A behind-the-scenes look at how Tyler Perry Studios is reshaping Hollywood

November 24, 2019

 

(CNN) Strolling about the 330 acres of Tyler Perry Studios in Atlanta, Georgia is like stepping back in time.

Or into the future.

 

It just depends on what production is happening on the lot at the moment.

 

When Perry opened the sprawling development last month, complete with 12 sound stages and a scaled down version of the White House (more on that later), he made history as the first studio fully owned by an African American and helped cement Atlanta as a major player in the entertainment industry.

    Atlanta for years has been referred to by many as "Black Hollywood" or "Hollywood of the South" -- in large part due to Perry.

     

    Each of his sound stages is named after esteemed African-American stars like Halle Berry and Denzel Washington.

     

    The grand opening in October included a gala event that attracted a virtual who's who of accomplished black artists and leaders, including Beyoncé and Oprah Winfrey.

     

    But with major projects like the hit AMC series "The Walking Dead" and the mega-successful "Black Panther" being shot at Perry's studio, there is no denying that Atlanta is now a significant production center for Hollywood as a whole.

    With more than 200 acres of green space and a prime location minutes from the airport and downtown, the studio complex has been attracting a wide range of projects.

     

    And it's not just a venue for movies and TV series.

     

    On Wednesday, MSNBC and The Washington Post will host the fifth Democratic presidential debate at Tyler Perry Studios and the 2019 Miss Universe competition will air live from there on December 8.

     

    Steve Mensch, president and general manager of studio operations, recently gave CNN a behind-the-scenes tour of what formerly was the Fort McPherson army base.

     

    "The history on this property is immense.

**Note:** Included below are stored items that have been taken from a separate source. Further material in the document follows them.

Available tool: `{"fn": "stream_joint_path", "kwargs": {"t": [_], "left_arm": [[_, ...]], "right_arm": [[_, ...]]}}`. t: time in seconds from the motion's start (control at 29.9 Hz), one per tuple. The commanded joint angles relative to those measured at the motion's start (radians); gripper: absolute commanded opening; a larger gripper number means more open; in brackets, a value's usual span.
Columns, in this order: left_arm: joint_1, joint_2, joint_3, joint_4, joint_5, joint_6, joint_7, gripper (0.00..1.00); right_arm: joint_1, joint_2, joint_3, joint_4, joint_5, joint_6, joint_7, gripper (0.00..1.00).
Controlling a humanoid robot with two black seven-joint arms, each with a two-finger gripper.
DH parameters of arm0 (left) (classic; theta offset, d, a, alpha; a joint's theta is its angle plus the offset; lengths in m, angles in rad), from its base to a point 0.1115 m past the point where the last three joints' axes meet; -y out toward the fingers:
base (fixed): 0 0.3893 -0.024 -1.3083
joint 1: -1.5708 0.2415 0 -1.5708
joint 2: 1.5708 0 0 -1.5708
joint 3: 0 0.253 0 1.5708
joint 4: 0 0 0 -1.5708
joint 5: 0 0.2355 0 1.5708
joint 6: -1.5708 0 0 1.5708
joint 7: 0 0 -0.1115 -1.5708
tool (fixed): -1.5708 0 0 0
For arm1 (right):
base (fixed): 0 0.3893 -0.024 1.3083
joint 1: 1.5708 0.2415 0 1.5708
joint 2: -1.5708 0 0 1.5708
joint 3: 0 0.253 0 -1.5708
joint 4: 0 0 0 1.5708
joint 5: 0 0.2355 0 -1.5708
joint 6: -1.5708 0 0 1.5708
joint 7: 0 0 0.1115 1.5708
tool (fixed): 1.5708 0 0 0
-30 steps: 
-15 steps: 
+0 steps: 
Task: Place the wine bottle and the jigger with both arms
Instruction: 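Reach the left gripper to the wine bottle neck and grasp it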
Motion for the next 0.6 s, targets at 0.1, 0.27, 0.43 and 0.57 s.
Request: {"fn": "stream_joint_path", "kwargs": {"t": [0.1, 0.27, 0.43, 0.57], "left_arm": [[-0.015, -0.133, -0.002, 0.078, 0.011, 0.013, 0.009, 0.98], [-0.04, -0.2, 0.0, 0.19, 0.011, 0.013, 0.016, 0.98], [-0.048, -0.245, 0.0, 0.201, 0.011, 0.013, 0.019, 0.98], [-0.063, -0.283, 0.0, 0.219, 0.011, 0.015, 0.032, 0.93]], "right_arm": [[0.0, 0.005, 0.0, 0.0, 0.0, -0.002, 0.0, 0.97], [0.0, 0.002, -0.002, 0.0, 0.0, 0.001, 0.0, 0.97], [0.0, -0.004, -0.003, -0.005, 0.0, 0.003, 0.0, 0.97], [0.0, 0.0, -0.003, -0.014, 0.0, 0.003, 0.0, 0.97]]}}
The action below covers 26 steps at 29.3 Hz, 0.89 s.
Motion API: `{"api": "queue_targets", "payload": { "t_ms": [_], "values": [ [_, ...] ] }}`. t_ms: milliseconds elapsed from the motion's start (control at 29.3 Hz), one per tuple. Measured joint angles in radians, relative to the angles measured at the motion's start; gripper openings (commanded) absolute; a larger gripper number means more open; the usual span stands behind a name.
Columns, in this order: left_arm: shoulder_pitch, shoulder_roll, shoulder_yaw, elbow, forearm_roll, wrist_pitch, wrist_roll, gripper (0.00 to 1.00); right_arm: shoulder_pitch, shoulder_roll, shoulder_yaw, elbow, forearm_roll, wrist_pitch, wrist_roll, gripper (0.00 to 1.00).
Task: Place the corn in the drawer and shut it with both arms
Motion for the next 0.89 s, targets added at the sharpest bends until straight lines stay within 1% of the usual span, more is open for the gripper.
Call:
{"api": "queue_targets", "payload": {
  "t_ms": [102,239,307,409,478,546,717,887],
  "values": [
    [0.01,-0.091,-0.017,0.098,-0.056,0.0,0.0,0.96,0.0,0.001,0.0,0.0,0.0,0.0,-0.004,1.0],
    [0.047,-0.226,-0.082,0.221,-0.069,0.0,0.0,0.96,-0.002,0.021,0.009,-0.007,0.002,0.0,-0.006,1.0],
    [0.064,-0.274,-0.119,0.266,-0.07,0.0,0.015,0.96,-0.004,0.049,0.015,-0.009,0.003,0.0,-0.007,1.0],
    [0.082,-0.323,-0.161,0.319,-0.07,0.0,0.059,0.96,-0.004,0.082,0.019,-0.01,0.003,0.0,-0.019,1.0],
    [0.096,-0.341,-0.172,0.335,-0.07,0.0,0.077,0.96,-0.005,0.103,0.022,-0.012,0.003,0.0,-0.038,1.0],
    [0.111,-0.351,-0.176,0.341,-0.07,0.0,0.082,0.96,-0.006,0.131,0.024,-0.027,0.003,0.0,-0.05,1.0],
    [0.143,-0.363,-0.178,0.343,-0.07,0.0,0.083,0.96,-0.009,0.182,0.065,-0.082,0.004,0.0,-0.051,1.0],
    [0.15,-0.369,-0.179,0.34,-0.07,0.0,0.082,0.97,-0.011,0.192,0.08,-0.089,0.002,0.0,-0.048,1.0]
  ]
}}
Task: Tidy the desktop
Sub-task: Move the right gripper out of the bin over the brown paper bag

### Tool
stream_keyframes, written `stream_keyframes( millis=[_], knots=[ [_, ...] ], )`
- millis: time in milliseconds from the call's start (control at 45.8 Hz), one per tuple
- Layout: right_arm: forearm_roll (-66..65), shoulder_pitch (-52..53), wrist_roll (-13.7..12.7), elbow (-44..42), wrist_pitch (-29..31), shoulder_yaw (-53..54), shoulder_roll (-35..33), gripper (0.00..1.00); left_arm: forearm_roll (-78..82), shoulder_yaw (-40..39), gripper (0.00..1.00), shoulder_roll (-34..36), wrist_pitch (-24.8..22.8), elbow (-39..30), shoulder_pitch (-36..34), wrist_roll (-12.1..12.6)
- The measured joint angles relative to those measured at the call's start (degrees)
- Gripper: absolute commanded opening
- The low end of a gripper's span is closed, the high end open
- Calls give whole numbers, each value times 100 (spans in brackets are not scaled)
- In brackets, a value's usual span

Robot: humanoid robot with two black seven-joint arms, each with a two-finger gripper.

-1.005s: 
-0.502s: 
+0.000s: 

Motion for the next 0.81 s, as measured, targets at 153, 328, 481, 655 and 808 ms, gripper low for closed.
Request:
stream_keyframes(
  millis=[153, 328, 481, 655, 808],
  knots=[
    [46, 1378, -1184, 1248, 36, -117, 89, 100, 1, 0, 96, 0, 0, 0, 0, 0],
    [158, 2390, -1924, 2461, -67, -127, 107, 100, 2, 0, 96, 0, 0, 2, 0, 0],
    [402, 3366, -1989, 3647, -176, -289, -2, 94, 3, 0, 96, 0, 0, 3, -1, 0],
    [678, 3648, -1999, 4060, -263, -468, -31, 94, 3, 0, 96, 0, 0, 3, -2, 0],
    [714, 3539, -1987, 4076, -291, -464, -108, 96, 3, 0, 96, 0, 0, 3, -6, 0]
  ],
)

Founded in 1885, we have 40 buildings on the national register, we've built a dozen state of the art sound stages," Mensch said. "We've got a dozen practical shooting locations. So what Tyler has built here is the only major motion picture studio on the East coast."

     

    Old meets new in the historic district where the post commander's house -- built in 1889 -- maintains its original craftsmanship. It now serves as the home of the character Brian Simmons (played by Perry), who has appeared in multiple Perry productions.

     

    It's a house where former president Franklin Delano Roosevelt once stayed and now retired general Colin Powell lived while commander.

     

    Mensch said their process of "blending the new technology with what exists here is actually quite good."

     

    "We can take advantage of a hundred years of Hollywood history, of best practices and we've done that in incorporating the stages," he said. "Then we use the very best technology in our infrastructure, so we have the best of both."

    Perry's productions, including his new show "The Oval" for BET, are all filmed at the studio, which is where the replica of The White House comes in.

     

    It resembles the actual White House in striking detail, from the press room right down to the crown molding in the Oval Office.

     

    There's evidence of Hollywood magic throughout the complex.

     

    A prefabricated block of stores could be any main street in America. The ship that figured prominently in Perry's 2018 film "Acrimony" is "dry docked" not far from the facade block and ready to be used for future productions.

    Not just Tyler Perry productions, of course.

     

    Perry has been outspoken about wanting his studio to be a economic boon to the city it calls home. He's already succeeded in attracting major companies, including Netflix, NBC, Universal and others to film on site.

     

    "Tyler's had an immense impact on the business because there's really three things that make this business work: a robust tax incentive, infrastructure and a skilled workforce," Mensch said. "Tyler's provided two of those three."

      There's never a dull moment at the complex, according to Mensch.

       

      "With the 'Walking Dead' here, you never know what you're going to see," Mensch explained. "Some days there's horses, some days there's 500 zombies."